EXERCISE BRIEF - The listing is to be printed word for word, pictures omitted.

RECORDED INFORMATION below:

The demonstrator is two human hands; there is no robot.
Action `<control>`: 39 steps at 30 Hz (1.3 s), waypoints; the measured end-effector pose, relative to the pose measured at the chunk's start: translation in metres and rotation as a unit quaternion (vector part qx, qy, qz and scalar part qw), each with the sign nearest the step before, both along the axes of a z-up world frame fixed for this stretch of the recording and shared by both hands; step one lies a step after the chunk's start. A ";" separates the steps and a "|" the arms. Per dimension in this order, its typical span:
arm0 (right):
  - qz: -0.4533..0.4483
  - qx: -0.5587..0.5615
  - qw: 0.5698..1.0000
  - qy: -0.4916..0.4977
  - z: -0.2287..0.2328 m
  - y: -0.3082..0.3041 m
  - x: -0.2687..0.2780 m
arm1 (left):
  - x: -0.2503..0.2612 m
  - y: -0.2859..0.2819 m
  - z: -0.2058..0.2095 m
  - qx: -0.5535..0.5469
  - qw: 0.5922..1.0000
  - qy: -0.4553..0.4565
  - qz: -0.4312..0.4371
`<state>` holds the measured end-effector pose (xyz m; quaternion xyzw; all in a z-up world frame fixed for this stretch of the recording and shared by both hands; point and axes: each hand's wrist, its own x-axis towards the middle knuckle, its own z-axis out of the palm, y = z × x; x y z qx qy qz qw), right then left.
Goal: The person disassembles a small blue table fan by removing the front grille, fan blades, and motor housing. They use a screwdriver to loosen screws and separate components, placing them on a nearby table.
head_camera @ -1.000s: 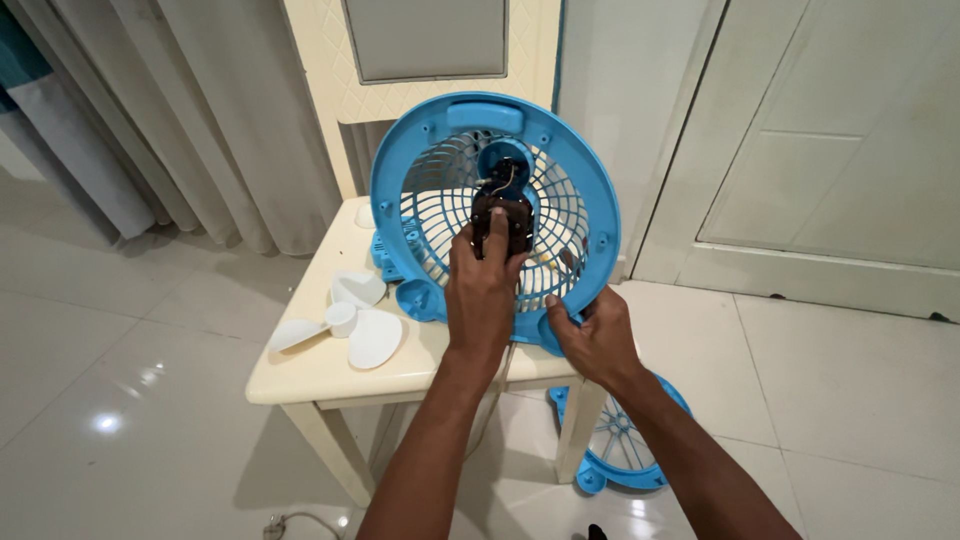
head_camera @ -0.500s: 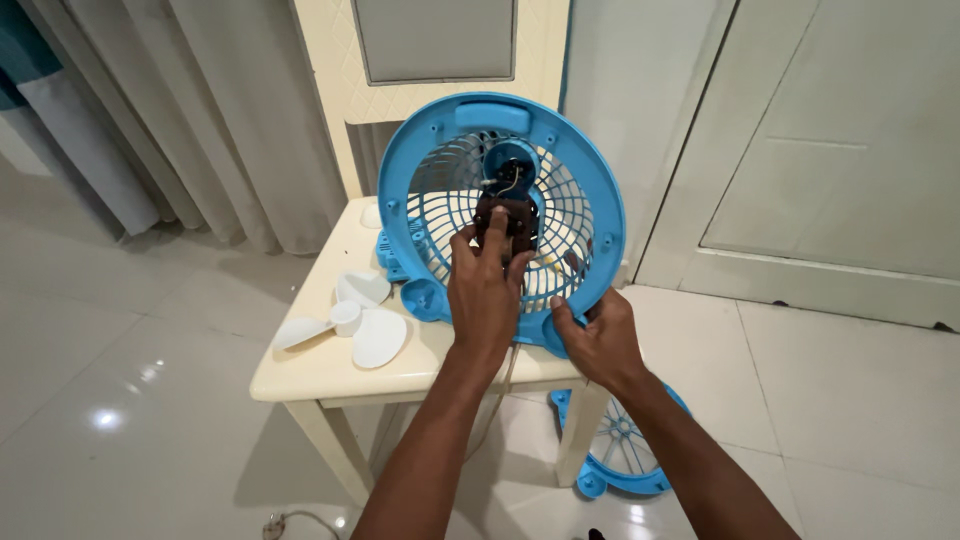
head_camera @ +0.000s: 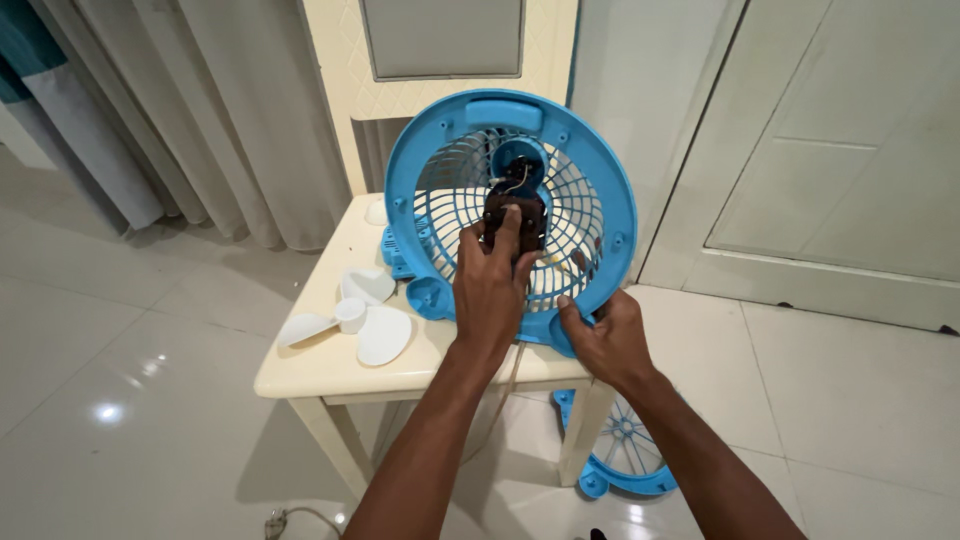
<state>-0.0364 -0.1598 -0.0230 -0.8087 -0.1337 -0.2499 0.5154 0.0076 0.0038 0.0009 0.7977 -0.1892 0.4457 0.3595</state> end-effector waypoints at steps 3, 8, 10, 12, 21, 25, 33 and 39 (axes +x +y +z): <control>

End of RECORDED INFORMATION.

ANSWER BELOW -
The demonstrator is two human hands; there is no robot.
Action `<control>`: 39 steps at 30 Hz (1.3 s), waypoints; the measured end-effector pose, relative to the pose measured at the chunk's start: translation in metres and rotation as a unit quaternion (vector part qx, qy, qz and scalar part qw), each with the sign nearest the step before, both along the axes of a z-up world frame fixed for this stretch of the recording and shared by both hands; step one lies a step after the chunk's start. A ";" separates the steps and a "|" the arms. Per dimension in this order, its typical span:
arm0 (right):
  - qz: -0.4533..0.4483
  - qx: -0.5587..0.5615
  - qw: 0.5698..1.0000
  - qy: -0.4916..0.4977
  - z: -0.2287..0.2328 m
  - y: -0.3082..0.3041 m
  - x: -0.2687..0.2780 m
arm1 (left):
  - x: -0.2503..0.2612 m
  - y: -0.2859..0.2819 m
  - z: -0.2058..0.2095 m
  - qx: -0.5535..0.5469
  - qw: 0.5922..1.0000
  - qy: -0.4553..0.4565
  - qz: -0.4312..0.4371
`<state>` holds the measured end-effector pose (xyz m; quaternion xyzw; all in a z-up world frame fixed for this stretch of the recording and shared by both hands; point and axes: each hand's wrist, its own x-axis towards the middle knuckle, its own z-axis out of the palm, y = z × x; x y z qx qy qz qw), right then left.
Goal: The person disassembles a small blue table fan by removing the front grille, fan blades, and motor housing. They use a screwdriver to loosen screws and separate components, placing them on a nearby table.
head_camera @ -1.000s: 
head_camera @ -0.500s: 
head_camera @ +0.000s: 
<state>-0.0364 -0.1598 -0.0230 -0.8087 -0.1337 -0.2499 0.5154 0.0076 0.0038 0.0009 0.7977 -0.1892 0.4457 0.3595</state> end-effector waypoints at steps 3, 8, 10, 12, 21, 25, 33 and 39 (axes +x +y +z): <control>

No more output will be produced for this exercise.